То есть, разумеется, я не говорю, что я был таким уж спортивным болельщиком, раз знал о Боброве. Просто в то время невозможно было о нем не знать. В шестьдесят втором году, войдя практически в любой московский двор, ты рано или поздно должен был услышать крик: "Бобер дорвался!". И не обязательно кричали мальчишки. Пыль во дворах зачастую поднимали столбом вполне оформившиеся мужики. Некоторые с бородами, как командиры подводных лодок. Или как Олоферн.
Покрикивали зычно: "Бобер дорвался!" и "Дай мне!". Обе реплики означали одно и то же - неодобрение излишней индивидуальной игры. Излишнего эгоцентризма и порывистой гениальности. Если, конечно, гениальность бывает излишней.
Впрочем, в нашей стране...
А я тем временем чихал от поднятой бородатыми "подводниками" пыли и продолжал думать о том, как это человек вдруг сходит с ума. И где грань между метафорой "Бобер дорвался" и тем непонятным волшебным моментом, когда бедняга вдруг действительно ощущает себя "Бобром" и, в общем, уже готов "дорваться"?
Из разговоров гордых врачей, кичащихся перед подчиненными своим психическим здоровьем, а перед пациентами - своими инициалами на груди, мне удалось узнать, что все началось в Сестрорецке. Будущий внук Ленина работал там в конце двадцатых годов учителем начальной школы. Не знаю, была ли она единственная в этой местности, но так получилось, что настоящий Бобров, когда был еще маленьким и незнаменитым, пришел учиться именно туда. Просто он тоже жил в Сестрорецке. Такое вот совпадение. И будущий внук Ленина, видимо, научил его читать. Что само по себе, конечно, прекрасно, однако со временем у него в голове произошла какая-то революция, и он незаметно экстраполировал свой педагогический вклад в судьбу будущей футбольной и хоккейной звезды на всю его блистательную карьеру.
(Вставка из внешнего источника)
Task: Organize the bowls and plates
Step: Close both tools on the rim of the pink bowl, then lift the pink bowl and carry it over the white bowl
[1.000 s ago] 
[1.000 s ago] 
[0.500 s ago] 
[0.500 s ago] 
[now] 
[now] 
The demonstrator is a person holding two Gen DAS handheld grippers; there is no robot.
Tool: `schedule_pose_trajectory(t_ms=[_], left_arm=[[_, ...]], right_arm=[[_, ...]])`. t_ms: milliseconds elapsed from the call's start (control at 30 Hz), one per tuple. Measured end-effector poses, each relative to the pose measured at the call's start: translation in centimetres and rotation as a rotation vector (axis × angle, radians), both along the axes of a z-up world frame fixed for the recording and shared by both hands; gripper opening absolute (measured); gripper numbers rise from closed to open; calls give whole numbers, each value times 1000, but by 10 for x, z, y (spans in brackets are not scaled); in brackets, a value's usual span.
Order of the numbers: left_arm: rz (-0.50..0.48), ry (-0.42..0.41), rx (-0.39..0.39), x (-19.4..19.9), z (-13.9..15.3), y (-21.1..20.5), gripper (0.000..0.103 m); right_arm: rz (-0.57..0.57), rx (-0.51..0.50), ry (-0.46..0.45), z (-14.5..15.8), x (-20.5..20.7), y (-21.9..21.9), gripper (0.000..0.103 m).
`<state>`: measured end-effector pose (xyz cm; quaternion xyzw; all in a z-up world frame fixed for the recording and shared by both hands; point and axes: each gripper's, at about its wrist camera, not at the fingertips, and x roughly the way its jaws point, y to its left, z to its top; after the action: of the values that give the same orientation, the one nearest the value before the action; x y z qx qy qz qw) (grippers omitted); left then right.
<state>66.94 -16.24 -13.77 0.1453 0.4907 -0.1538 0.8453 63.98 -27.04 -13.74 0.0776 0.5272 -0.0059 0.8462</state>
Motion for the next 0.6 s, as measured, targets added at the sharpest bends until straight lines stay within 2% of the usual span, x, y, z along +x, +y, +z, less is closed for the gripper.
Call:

То есть он попросту решил, что это ему удалось открыть такой замечательный спортивный талант в неказистом мальчишке, и что это именно он обучил Боброва всем его невероятным финтам. Внук Ленина, который тогда еще не знал, что он будет внуком Ленина, стал выступать среди односельчан и даже в местной газете, развивая тезис о своей педагогической гениальности. Этот прозорливый наставник великих, этот мудрый кентавр, выкормивший Геракла едва не собственной грудью, слово "Педагог" в своих статьях писал только с большой буквы.
В пятидесятые годы, когда "Бобер" гремел не только в СССР, но и по всей Европе, его сестрорецкий Учитель уже не мог усидеть на вулкане своего величия. Сначала это была просто такая Фудзияма величия - с белой симпатичной верхушкой, синеньким небом, соснами по бокам - никаких признаков сейсмической активности. Но потом внутри что-то вдруг задышало, что-то открылось, какие-то кратеры, магма, бурление, и бедные японцы стали беспокойно выглядывать из окон своих бамбуковых хижин. В общем, произошло непоправимое. В голове у него что-то щелкнуло, он бросил ходить в школу, забросил за шкаф свои методички, предпринял историческое исследование и выяснил, что Бобров - это он сам.